Obituario

Tano Ramos / Tramos@diariodecadiz.com

Alberto Sanz, sherpa de la Historia

LA mañana del 9 de noviembre de 2007, gracias a Alberto Sanz Trelles, viví uno de los momentos más emocionantes de mi vida. Meses antes, había iniciado una investigación sobre un personaje, un represaliado por el franquismo. Intentaba averiguar qué había sido de él, por qué en Cádiz no quedaba huella de ese hombre que tan conocido y tan querido había sido en la ciudad en los años treinta del siglo pasado. Poco a poco el enigma iba desvelándose. Lo que yo ya sabía en el otoño de 2007 era que había sido detenido en agosto de 1936 y que meses después había salido de la cárcel de Cádiz camino del penal de El Puerto. Pero ahí se quedaba detenida la historia. No hallaba pista alguna que permitiese avanzar. Un día le hablé de mis pesquisas a Alberto y fue él quien me dio norte. Una información errónea me había llevado a pensar que los archivos del penal habían desaparecido. Fue Alberto quien me explicó que no era así, que en el Archivo Histórico Provincial de Cádiz, custodiaban unos cuantos expedientes penitenciarios del penal. ¿Estaría allí el de mi preso? Estaba. Me acerqué al Archivo, en la calle Cristóbal Colón. Recuerdo perfectamente el momento en que Alberto puso sobre la mesa el expediente y comenzamos a leerlo. Allí estaban hasta las huellas dactilares de aquel hombre encarcelado injustamente. Allí estaba su fecha de nacimiento, su dirección en Cádiz, el nombre de su esposa... Alberto buscó en otra documentación y halló aún más datos. Fue una mañana apasionante. El trabajo de Alberto, las informaciones que me proporcionó, me llevaron a otra ciudad y, finalmente, a recomponer la peripecia vital de un personaje olvidado, de un hombre honrado y víctima de la barbarie que merece ser recordado.

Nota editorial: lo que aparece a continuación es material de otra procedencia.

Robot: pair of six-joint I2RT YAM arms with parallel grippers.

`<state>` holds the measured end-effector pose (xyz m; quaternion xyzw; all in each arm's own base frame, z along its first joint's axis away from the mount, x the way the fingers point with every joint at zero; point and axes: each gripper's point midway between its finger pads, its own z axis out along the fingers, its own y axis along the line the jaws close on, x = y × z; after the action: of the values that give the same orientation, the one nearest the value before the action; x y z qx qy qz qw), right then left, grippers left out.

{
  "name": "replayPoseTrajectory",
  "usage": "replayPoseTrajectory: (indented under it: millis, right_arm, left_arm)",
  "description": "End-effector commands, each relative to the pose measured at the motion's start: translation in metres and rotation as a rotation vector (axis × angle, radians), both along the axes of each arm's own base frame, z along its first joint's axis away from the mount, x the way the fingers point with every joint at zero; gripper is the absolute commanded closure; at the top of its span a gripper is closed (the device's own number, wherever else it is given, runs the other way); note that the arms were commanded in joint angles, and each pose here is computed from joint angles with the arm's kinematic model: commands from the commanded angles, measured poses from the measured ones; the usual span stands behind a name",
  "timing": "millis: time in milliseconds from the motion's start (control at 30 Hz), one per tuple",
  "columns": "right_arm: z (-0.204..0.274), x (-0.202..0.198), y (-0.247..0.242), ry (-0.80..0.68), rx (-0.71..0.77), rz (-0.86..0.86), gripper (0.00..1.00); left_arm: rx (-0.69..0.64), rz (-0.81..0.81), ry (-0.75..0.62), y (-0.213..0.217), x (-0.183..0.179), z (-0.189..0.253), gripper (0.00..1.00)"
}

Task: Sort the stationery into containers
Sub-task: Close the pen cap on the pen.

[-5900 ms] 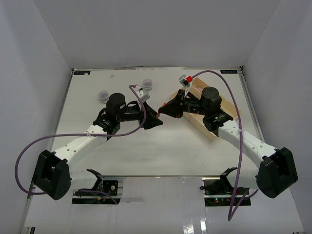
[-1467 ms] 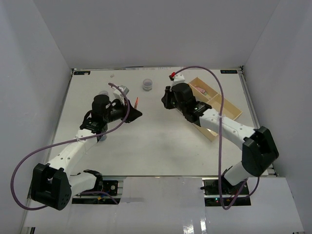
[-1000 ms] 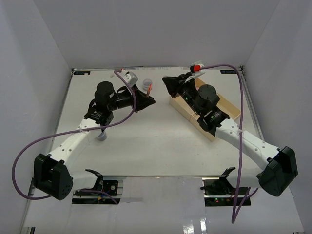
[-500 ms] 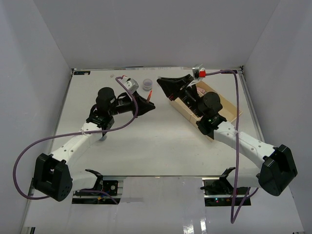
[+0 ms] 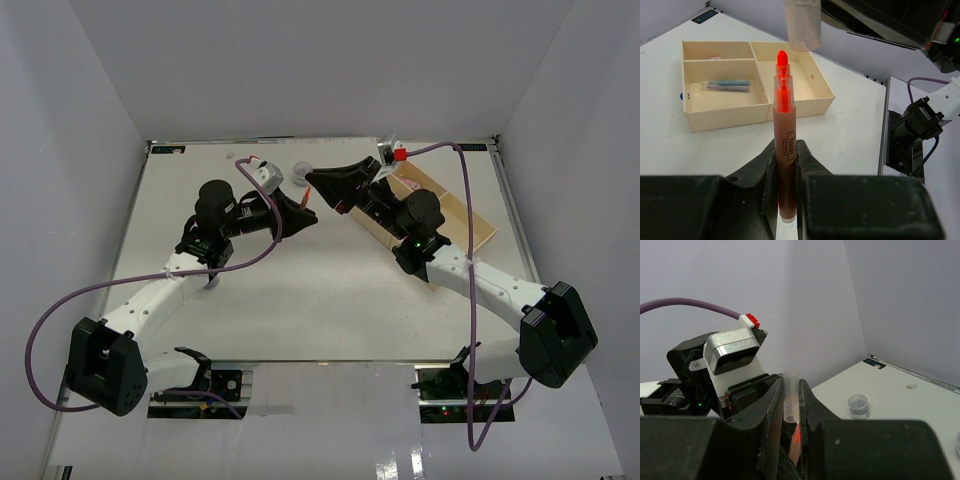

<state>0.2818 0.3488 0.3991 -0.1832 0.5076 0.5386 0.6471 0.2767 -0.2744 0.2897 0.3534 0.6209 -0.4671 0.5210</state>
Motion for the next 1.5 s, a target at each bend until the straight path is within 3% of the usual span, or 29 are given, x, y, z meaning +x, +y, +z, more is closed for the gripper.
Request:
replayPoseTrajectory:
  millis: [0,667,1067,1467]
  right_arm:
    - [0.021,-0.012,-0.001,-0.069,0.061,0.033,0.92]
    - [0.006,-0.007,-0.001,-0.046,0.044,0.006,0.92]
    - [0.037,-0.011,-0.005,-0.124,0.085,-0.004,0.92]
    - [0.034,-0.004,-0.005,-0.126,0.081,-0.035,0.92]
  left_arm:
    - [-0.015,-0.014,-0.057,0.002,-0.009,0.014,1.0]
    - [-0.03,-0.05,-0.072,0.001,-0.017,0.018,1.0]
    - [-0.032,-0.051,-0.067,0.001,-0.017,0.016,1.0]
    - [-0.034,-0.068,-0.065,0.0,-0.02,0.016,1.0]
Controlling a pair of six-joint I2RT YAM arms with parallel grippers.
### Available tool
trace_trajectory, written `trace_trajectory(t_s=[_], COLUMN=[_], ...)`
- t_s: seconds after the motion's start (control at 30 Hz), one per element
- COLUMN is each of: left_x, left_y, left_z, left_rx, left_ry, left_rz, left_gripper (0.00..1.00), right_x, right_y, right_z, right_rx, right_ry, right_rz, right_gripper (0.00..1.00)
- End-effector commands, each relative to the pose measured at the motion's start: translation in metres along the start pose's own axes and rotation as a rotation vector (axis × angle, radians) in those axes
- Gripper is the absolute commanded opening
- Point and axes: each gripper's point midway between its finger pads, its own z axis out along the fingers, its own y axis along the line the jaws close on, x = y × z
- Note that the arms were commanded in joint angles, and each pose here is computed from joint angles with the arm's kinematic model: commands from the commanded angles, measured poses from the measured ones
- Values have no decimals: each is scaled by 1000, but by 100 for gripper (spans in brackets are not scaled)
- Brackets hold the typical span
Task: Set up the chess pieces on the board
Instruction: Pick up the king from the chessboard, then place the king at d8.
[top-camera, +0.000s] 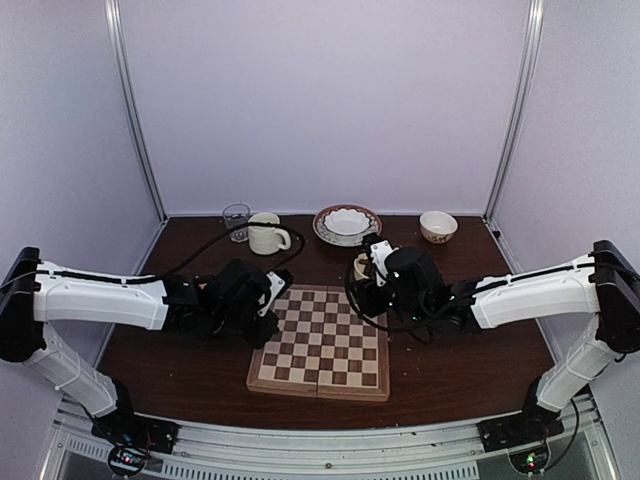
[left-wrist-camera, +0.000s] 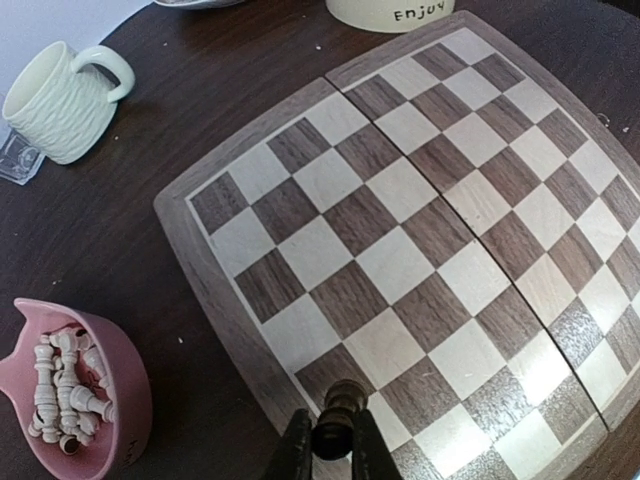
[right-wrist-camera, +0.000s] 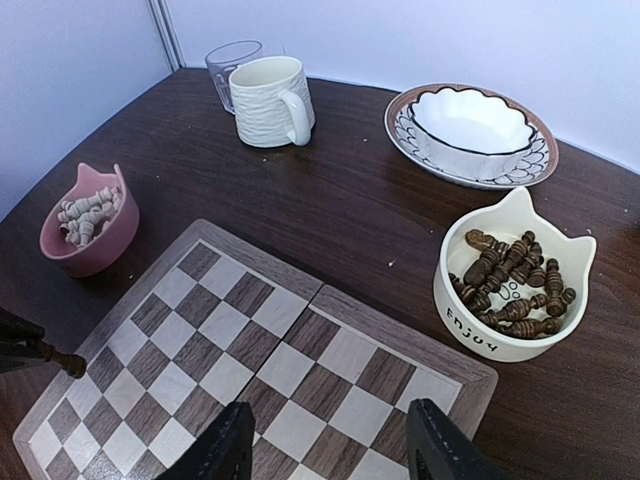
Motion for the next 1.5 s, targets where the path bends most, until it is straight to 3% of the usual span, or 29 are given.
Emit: trace_trajectory(t_s=[0.0,0.43,1.3,1.47], left_x=[-5,0,-2,-2], left_y=[11,4,3,1], left_z=[5,22,25,24], left_rx=[-76,-75,-73,-63], left_ry=[-30,35,35,28], left_rz=[-13,13,13,13], left_gripper=[2,3,6,11], right_x=[-13,-15,-15,-14], right_y=[-7,-8,-5,-5], right_z=[-9,-13,-12,-12], right_rx=[22,19,10,9], right_ry=[-34,-47,-42,-40], right_rz=[5,12,3,1], right_gripper=[55,55,55,55])
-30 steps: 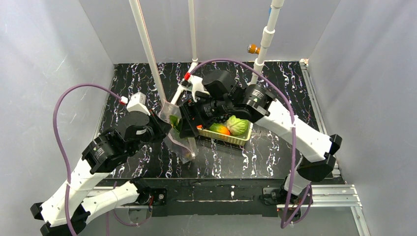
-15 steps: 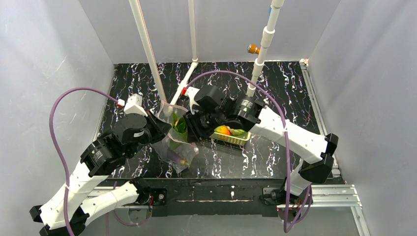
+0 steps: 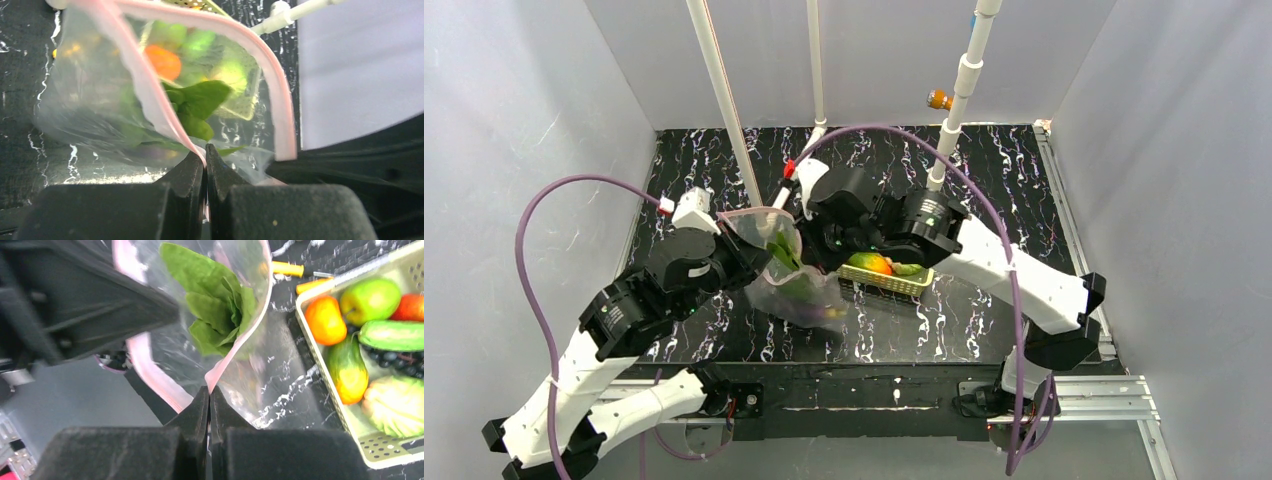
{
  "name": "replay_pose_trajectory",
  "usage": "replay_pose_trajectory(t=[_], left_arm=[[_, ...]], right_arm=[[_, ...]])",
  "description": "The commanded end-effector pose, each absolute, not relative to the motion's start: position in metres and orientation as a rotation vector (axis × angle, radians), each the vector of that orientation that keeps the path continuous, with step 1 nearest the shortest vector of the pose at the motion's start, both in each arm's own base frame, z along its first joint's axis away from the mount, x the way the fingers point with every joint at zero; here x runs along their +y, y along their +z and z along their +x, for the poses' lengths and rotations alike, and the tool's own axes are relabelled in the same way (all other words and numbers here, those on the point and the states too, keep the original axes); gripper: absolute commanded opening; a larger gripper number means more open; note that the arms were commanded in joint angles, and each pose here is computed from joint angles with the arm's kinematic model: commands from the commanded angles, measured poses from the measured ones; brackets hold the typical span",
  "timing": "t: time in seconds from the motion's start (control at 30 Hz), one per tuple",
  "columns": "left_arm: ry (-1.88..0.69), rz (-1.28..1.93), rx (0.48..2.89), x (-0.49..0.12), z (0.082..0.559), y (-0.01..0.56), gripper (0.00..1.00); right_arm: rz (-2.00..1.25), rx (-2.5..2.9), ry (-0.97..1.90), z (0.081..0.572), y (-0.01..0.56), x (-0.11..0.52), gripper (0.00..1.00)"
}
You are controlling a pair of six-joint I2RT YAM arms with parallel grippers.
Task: Place the food in the zip-top bag and seal the zipper
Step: Adjust the zipper food storage bag at the center of the board.
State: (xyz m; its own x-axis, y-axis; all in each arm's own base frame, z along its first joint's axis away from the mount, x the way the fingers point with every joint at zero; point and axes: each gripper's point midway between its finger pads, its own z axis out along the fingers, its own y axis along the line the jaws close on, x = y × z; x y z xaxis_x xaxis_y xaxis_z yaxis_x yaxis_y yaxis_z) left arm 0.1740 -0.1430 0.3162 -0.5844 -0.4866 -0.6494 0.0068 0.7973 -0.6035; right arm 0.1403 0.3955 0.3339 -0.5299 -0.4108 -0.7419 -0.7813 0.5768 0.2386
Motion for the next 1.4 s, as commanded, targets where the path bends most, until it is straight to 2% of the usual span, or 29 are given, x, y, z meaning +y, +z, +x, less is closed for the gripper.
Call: replay_pose_trajectory(t=[0.0,0.23,0.4,0.6,0.7,0.97,1.2,1.27,1.37], left_arm=[[-0.801,-0.334,2.056,-0.142,0.163,0.342,0.00],[-0.541,-0.398,2.149,-0.119,0.172,0.276,0.00],[-0.535,-0.338,2.179,-0.119,0.166,0.285,0.00],[-0.725,-0.264,2.089,-0.134,0.160,0.346,0.00],[-0.769,-0.233,2.100,-0.142,0.156,0.351,0.00],[-0.555,-0.319,2.191,-0.115,0.157,0.276,0.00],[-0.640,-0.237,2.147,-0.135,0.165,0.307,0.00],[-0.677,-0.221,2.138,-0.143,0.166,0.311,0.00],[-0.724,-0.203,2.123,-0.155,0.170,0.315,0.00]], right_arm=[[-0.949,2.091,0.790,0.125,0.386,0.375,0.01],[-0.997,2.085,0.846,0.136,0.322,0.429,0.01],[-0.999,2.091,0.848,0.141,0.316,0.437,0.01],[-0.939,1.987,0.989,0.126,0.373,0.419,0.01],[-0.919,1.951,1.049,0.117,0.391,0.409,0.01],[-0.946,1.945,1.021,0.124,0.336,0.418,0.01],[-0.977,1.979,0.898,0.138,0.328,0.412,0.01],[-0.998,1.978,0.871,0.140,0.333,0.410,0.08],[-1.009,1.951,0.855,0.142,0.351,0.409,0.25]])
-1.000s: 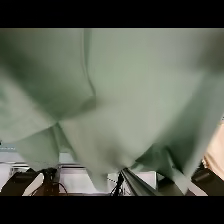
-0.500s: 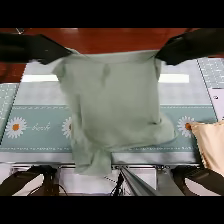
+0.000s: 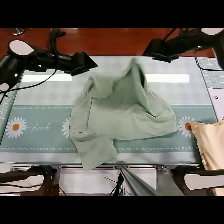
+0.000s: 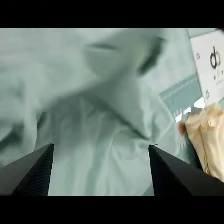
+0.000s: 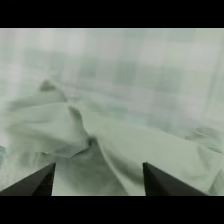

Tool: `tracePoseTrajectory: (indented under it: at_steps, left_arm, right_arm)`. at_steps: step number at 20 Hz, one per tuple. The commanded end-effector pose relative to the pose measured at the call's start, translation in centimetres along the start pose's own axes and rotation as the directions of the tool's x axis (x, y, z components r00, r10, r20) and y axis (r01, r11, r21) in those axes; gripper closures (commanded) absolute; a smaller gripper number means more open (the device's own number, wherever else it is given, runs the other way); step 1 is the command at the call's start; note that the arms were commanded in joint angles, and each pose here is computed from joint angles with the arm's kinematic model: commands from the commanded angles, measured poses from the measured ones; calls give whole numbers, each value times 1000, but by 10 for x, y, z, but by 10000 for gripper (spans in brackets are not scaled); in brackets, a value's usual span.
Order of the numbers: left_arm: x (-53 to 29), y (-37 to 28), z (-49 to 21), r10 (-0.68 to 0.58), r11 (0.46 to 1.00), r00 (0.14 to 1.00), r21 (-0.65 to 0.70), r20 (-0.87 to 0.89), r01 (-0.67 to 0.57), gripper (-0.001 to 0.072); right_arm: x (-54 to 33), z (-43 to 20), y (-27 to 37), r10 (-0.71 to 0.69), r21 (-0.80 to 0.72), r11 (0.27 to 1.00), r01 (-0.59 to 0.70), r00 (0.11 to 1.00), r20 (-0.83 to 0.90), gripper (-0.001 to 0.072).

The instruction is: Fold the shirts.

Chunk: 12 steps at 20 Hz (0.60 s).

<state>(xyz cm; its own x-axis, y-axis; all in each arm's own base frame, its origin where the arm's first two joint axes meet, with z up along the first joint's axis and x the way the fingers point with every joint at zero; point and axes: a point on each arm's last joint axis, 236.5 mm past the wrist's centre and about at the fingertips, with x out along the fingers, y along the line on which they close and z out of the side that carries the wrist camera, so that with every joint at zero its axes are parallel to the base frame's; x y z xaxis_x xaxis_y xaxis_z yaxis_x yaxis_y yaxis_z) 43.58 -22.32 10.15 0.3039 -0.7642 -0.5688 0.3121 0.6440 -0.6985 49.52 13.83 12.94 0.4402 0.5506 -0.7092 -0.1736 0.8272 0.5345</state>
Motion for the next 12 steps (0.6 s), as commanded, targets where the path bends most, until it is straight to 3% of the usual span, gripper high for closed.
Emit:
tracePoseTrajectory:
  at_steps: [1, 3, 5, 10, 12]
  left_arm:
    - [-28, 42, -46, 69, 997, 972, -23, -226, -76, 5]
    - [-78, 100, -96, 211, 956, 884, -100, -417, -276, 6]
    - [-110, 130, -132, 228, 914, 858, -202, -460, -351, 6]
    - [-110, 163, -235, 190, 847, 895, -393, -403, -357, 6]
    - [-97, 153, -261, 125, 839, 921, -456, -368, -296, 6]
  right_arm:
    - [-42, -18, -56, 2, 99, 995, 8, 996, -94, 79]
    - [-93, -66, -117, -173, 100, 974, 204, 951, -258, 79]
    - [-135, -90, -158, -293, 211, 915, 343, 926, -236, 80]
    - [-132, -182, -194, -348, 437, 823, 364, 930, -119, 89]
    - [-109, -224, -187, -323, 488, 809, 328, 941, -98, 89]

Alberto Sanz era archivero e historiador. Lo conocí durante un eclipse de sol, hace ya 16 años. Alberto y Susi, su mujer, les abrieron las puertas de su casa a mis hijos, entonces unos niños como Alberto y Mario, los suyos. Durante muchos años mis hijos venían a Cádiz sabiendo que tenían unos amigos y una casa en la que jugaron mucho y que ha permanecido en su memoria como un hogar acogedor y entrañable. Alberto era, pues, una de esas personas que me unen a Cádiz. Pero no fue hasta el otoño de 2007, al verlo trabajar y comprender su trabajo como archivero, cuando caí en la cuenta de que estaba tratando con una de esas personas que preservan los cimientos de la sociedad civilizada, que hacen una de las labores más trascendentales que uno pueda desempeñar.

Alberto pertenecía a la élite. A esa élite de profesionales, de trabajadores de la cultura, que calladamente cuidan de los tesoros que albergan archivos, museos y bibliotecas y que no sólo los custodian con mimo sino que los rescatan, los recopilan, los organizan, los identifican, los catalogan y los preparan para que otros accedan a ellos, trabajen con ellos y nos cuenten las historias que revelan esos documentos, esos papeles esenciales en los que están escritos, dibujados o fotografiados los pasos de quienes nos precedieron: las penas y las alegrías, la vida y los sueños de los que procedemos aun sin saberlo. Alberto desbrozaba el camino de los historiadores, abría las sendas que conducen al pasado: a lo que nos explica, a lo que nos ayuda a prevenir el futuro. Y lo hacía con profesionalidad, con auténtica y admirable vocación. Lo pueden atestiguar tantos como hayan pasado por el Archivo en los últimos diecinueve años.

Alberto murió el pasado martes. Tenía 50 años, una mujer extraordinaria y dos hijos estudiantes. Era guardián de un tesoro y un sherpa de la Historia. Cada mañana, abría las puertas de ese tesoro a los investigadores y les indicaba caminos por los que buscar, les facilitaba pistas o los conducía directamente hasta la joya que luego ellos debían encargarse de pulir. Terminada la jornada, Alberto cogía el 1 en la parada del Fénix y se iba a casa. Me gusta recordarlo en ese trayecto que él hacía leyendo el Diario o charlando con algún conocido: tan anónimo y tan importante. Cómo me gustaría encontrarlo una vez más en el autobús y no haber escrito nunca este artículo.